When the word "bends" appears in a line of the data below, list that line.

------------------------------------

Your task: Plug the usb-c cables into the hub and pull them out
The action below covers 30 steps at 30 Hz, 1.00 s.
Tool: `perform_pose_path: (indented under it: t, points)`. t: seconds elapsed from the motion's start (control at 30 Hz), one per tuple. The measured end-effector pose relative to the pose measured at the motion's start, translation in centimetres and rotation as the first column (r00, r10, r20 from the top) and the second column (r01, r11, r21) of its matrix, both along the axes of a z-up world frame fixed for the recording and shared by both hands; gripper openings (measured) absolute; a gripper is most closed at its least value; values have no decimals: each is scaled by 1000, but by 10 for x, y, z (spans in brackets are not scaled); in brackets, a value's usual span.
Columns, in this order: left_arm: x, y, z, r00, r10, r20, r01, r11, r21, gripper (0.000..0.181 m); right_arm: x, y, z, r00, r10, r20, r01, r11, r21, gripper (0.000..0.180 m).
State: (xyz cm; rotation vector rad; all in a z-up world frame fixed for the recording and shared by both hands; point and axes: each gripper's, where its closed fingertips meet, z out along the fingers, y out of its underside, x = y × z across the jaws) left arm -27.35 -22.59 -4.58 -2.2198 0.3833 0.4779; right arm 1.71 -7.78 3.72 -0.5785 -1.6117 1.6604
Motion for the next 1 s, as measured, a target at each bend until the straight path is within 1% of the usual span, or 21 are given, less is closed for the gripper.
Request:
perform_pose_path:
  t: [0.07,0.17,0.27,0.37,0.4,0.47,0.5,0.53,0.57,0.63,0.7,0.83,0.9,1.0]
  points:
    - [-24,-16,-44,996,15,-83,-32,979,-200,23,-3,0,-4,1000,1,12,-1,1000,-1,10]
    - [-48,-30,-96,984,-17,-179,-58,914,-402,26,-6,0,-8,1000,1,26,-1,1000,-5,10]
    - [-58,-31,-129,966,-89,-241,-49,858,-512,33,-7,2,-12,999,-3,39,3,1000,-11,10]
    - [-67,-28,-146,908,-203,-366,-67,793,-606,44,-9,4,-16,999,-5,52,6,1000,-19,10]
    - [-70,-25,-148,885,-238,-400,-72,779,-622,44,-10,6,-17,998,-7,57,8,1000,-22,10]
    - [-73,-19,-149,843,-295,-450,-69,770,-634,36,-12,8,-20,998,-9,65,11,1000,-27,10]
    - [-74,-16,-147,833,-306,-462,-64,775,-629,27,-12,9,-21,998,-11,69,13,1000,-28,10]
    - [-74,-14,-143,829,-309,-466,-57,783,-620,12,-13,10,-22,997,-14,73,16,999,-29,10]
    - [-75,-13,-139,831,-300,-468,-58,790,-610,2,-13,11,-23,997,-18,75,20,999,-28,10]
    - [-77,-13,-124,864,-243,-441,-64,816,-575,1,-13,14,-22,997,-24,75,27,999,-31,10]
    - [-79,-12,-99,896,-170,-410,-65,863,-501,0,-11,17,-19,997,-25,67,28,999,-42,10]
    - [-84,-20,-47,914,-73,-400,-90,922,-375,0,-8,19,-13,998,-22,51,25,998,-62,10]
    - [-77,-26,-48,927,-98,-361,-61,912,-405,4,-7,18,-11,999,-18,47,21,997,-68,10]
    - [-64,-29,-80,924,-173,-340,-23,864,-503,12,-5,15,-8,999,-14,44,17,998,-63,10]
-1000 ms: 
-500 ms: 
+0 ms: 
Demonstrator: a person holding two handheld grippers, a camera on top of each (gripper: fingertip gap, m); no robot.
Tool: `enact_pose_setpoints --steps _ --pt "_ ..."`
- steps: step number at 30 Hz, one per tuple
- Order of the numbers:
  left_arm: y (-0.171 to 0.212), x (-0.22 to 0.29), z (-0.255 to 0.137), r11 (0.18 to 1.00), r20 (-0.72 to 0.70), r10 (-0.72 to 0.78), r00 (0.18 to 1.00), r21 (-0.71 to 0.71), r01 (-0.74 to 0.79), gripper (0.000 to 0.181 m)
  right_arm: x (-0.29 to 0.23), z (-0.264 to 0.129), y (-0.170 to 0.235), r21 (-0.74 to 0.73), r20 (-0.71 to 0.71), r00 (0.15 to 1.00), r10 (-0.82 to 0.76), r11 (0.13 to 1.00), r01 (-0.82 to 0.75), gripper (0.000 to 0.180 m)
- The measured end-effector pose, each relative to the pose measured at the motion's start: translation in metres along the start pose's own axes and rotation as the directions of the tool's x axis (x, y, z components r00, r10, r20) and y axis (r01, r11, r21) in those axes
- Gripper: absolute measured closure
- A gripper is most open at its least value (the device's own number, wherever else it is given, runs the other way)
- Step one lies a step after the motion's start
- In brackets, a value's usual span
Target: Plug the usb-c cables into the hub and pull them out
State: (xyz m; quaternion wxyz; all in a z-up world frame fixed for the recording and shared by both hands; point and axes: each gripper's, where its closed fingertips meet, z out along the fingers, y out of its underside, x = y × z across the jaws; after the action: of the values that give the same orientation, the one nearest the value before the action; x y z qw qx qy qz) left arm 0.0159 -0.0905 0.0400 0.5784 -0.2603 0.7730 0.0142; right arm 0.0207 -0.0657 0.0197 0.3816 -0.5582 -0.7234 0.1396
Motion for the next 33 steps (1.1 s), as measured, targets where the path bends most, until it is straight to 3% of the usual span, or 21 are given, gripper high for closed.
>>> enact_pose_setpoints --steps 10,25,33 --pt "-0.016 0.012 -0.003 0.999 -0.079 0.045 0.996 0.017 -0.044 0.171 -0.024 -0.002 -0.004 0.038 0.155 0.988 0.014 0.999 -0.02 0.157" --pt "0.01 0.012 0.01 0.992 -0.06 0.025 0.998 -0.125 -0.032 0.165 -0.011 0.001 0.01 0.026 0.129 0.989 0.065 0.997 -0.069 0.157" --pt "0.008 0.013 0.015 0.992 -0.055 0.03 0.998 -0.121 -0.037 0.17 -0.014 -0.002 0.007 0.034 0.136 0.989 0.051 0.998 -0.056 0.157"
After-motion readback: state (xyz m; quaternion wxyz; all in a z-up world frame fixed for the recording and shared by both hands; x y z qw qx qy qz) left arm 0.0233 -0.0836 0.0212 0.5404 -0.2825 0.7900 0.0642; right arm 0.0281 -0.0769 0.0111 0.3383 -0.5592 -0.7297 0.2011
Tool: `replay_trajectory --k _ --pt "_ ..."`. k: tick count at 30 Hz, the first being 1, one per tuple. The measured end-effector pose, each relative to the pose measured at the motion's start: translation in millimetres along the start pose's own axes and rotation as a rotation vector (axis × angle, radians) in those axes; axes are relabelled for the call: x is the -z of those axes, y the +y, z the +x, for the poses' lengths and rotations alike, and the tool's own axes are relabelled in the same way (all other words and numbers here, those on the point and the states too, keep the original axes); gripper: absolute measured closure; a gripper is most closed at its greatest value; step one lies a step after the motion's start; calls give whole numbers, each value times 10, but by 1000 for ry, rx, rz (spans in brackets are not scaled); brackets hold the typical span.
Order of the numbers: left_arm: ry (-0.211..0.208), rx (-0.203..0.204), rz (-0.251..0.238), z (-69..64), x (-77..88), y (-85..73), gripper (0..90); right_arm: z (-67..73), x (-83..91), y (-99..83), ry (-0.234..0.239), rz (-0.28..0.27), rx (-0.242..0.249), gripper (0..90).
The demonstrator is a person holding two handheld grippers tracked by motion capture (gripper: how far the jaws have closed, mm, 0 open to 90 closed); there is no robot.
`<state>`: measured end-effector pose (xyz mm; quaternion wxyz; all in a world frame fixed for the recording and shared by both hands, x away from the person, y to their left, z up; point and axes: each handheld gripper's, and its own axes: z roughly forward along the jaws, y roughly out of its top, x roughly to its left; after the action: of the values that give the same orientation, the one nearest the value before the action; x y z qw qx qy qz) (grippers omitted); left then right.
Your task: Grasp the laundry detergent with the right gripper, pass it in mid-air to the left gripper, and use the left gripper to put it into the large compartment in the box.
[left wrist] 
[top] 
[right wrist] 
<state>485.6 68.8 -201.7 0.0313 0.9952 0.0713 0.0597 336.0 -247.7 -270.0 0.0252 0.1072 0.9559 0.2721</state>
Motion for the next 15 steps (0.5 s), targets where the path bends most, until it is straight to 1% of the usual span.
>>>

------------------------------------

> **RESPONSE TO THIS EXERCISE**
Motion for the next 33 steps (1.1 s), as measured, targets where the path bends most, until it is straight to 3% of the usual span, or 21 are given, gripper high for closed.
Motion for the next 15 steps (0.5 s), targets where the path bends most, until it is straight to 1% of the usual span.

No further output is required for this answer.